(Raw data Opens)
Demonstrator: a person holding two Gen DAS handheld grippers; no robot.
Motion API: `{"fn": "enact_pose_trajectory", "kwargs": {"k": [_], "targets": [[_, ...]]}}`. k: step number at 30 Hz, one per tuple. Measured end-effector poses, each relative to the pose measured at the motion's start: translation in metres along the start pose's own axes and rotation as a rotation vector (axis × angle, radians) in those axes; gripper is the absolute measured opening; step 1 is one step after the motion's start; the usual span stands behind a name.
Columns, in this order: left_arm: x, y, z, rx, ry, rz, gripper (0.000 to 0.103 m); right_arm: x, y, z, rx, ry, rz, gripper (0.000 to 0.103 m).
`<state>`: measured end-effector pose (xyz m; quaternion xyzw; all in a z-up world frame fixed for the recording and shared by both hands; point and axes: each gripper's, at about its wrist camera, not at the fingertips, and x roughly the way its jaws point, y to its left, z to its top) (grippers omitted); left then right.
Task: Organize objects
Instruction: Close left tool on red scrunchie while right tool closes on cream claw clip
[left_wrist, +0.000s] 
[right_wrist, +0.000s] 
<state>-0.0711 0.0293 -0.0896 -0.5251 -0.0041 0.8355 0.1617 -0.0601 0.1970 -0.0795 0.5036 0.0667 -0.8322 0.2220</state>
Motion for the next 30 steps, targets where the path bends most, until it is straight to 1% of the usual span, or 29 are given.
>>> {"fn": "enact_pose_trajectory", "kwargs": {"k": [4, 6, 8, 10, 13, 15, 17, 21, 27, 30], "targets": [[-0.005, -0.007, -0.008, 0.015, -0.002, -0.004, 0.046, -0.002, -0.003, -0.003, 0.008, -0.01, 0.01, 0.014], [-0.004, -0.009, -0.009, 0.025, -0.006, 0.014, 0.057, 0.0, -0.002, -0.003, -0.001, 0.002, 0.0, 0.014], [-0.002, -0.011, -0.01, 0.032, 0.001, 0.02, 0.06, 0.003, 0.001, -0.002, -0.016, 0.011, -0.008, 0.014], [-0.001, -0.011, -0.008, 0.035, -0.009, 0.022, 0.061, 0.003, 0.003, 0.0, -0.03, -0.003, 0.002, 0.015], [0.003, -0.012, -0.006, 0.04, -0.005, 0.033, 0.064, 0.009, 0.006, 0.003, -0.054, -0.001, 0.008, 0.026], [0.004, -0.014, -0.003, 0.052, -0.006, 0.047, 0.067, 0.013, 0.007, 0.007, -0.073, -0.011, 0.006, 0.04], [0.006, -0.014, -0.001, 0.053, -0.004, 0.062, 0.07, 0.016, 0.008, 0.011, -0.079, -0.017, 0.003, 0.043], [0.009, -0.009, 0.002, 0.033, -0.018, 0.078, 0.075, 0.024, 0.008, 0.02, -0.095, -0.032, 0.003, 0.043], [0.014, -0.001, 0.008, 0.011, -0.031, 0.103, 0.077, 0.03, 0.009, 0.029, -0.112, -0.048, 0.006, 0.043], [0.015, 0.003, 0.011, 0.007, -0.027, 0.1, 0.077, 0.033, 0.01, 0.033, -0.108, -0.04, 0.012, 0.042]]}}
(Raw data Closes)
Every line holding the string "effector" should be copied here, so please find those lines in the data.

Written solution |
Motion API: `{"fn": "enact_pose_trajectory", "kwargs": {"k": [_], "targets": [[_, ...]]}}`. k: step number at 30 Hz, one per tuple. Measured end-effector poses, each relative to the pose measured at the motion's start: translation in metres along the start pose's own axes and rotation as a rotation vector (axis × angle, radians) in those axes; gripper is the absolute measured opening; step 1 is one step after the motion's start; the usual span stands behind a name.
`<state>`: measured end-effector pose (xyz m; quaternion xyzw; all in a z-up world frame fixed for the recording and shared by both hands; point and axes: each gripper's, at about its wrist camera, not at the fingertips, and x roughly the way its jaws point, y to its left, z to its top) (grippers omitted); left then right.

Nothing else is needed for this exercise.